- Action item
Every line below should be repeated exactly.

- Dataset extract
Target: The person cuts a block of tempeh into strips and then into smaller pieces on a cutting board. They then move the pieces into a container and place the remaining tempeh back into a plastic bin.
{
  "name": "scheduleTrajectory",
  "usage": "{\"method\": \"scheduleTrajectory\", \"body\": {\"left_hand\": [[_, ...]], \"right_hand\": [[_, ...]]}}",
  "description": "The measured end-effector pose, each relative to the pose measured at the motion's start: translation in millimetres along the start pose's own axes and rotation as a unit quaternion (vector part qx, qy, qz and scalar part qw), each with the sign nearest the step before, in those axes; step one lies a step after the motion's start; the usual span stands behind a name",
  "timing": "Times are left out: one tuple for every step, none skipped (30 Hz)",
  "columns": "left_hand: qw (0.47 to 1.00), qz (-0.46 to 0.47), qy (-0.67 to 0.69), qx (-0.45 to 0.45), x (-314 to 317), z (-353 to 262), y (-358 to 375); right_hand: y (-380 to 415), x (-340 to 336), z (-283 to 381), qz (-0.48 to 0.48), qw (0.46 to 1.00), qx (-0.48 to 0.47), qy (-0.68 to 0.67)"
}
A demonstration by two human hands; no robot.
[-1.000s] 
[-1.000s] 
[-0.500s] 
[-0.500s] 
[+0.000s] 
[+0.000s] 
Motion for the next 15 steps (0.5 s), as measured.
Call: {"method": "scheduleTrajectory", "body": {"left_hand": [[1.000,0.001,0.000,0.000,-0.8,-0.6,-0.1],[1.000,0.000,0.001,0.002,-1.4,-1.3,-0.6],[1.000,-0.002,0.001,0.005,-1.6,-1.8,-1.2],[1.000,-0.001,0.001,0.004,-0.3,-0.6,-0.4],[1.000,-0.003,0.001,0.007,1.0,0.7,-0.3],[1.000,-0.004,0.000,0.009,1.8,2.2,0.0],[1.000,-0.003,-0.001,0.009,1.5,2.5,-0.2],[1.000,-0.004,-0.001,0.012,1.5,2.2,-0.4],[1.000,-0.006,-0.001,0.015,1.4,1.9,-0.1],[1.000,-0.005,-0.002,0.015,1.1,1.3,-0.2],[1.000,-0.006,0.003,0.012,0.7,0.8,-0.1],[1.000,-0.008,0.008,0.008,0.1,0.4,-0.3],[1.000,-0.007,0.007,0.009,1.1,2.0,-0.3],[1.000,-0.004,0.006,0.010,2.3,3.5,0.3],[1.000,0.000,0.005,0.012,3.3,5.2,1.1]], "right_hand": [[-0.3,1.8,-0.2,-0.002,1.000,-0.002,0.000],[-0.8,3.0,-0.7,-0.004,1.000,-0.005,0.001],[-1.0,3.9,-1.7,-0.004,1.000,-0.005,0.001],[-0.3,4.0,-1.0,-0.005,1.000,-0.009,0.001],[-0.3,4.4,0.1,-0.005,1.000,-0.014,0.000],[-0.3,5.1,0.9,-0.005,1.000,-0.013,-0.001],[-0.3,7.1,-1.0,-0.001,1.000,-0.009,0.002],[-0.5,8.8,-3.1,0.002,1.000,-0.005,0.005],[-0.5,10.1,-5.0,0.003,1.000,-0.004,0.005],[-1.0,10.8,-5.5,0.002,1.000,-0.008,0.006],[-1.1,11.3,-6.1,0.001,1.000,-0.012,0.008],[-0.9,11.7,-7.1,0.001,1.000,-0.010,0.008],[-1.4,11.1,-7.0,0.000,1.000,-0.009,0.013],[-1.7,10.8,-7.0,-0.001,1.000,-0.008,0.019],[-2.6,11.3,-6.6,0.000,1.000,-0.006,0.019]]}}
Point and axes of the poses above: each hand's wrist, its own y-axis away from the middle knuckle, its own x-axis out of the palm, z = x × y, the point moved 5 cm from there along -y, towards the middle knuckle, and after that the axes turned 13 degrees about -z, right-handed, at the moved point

- Reply
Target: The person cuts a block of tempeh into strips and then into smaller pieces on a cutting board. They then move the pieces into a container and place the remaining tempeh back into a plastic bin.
{
  "name": "scheduleTrajectory",
  "usage": "{\"method\": \"scheduleTrajectory\", \"body\": {\"left_hand\": [[_, ...]], \"right_hand\": [[_, ...]]}}",
  "description": "The measured end-effector pose, each relative to the pose measured at the motion's start: translation in millimetres along the start pose's own axes and rotation as a unit quaternion (vector part qx, qy, qz and scalar part qw), each with the sign nearest the step before, in those axes; step one lies a step after the motion's start; the usual span stands behind a name",
  "timing": "Times are left out: one tuple for every step, none skipped (30 Hz)",
  "columns": "left_hand: qw (0.47 to 1.00), qz (-0.46 to 0.47), qy (-0.67 to 0.69), qx (-0.45 to 0.45), x (-314 to 317), z (-353 to 262), y (-358 to 375); right_hand: y (-380 to 415), x (-340 to 336), z (-283 to 381), qz (-0.48 to 0.48), qw (0.46 to 1.00), qx (-0.48 to 0.47), qy (-0.68 to 0.67)"
}
A demonstration by two human hands; no robot.
[-1.000s] 
[-1.000s] 
[-0.500s] 
[-0.500s] 
[+0.000s] 
[+0.000s] 
Motion for the next 15 steps (0.5 s), as measured.
Call: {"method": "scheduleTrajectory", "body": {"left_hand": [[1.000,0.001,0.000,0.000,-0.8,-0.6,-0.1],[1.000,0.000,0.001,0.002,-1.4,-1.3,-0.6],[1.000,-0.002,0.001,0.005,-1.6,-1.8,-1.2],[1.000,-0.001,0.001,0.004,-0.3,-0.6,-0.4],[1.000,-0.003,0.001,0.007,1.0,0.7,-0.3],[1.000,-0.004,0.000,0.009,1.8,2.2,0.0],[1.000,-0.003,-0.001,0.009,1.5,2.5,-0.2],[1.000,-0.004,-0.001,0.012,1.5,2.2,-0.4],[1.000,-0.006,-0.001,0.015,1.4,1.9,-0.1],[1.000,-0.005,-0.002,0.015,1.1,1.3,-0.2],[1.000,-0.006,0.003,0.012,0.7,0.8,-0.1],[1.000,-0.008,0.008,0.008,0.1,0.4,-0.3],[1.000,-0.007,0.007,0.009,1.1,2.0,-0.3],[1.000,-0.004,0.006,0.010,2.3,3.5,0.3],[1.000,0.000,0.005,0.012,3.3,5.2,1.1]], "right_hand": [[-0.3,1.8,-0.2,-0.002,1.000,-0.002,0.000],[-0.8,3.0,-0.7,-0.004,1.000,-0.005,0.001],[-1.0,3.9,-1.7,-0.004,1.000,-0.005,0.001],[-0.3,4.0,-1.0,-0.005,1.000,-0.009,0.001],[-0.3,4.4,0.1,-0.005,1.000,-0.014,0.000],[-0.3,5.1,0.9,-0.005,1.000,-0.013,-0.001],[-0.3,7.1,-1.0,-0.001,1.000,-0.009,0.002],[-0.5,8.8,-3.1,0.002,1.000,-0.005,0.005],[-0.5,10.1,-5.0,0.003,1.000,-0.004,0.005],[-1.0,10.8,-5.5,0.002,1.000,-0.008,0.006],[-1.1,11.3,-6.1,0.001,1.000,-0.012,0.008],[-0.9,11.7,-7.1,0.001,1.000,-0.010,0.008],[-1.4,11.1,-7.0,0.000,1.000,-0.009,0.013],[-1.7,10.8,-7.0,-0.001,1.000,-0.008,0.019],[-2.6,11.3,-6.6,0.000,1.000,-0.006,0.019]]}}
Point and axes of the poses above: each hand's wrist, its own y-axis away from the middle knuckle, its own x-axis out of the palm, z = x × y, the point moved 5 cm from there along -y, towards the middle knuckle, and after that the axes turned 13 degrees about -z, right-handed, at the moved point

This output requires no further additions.